WHAT IS BEING ASKED
In the listing below, lines with the string "metal" are to be counted; the number is the entire reply.

== Segment start ==

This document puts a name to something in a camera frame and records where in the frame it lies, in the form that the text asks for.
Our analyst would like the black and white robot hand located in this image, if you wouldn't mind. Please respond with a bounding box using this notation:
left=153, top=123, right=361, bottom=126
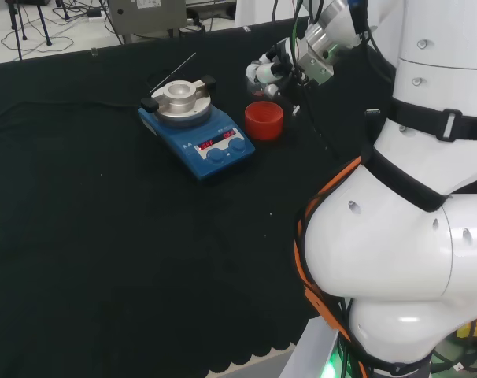
left=246, top=38, right=305, bottom=99

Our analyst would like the clear round-bottom flask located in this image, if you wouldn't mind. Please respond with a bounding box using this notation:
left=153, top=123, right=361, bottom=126
left=246, top=59, right=277, bottom=99

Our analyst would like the blue base heater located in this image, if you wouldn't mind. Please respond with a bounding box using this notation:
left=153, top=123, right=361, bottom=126
left=137, top=76, right=257, bottom=184

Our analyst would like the thin metal probe rod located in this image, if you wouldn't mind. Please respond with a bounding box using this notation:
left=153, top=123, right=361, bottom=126
left=149, top=52, right=198, bottom=95

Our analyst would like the grey metal equipment box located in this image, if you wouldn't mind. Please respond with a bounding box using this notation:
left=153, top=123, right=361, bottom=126
left=106, top=0, right=188, bottom=39

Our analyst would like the black bench cloth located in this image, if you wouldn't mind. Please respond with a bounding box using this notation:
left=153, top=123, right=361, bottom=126
left=0, top=11, right=397, bottom=377

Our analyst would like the black tripod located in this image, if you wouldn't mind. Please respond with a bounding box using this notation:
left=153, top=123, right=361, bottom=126
left=4, top=0, right=72, bottom=62

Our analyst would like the yellow stop button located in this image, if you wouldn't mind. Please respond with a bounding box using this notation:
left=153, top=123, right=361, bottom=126
left=457, top=313, right=477, bottom=350

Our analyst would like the red ring flask stand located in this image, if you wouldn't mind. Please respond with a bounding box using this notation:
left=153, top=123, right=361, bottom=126
left=244, top=100, right=284, bottom=142

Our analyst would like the orange robot cable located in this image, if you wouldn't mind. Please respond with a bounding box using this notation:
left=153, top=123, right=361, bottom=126
left=293, top=156, right=369, bottom=378

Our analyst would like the black heater power cable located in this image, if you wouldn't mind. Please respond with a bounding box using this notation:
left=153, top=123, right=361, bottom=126
left=0, top=100, right=142, bottom=124

== Segment end ==

WRITTEN RESPONSE
2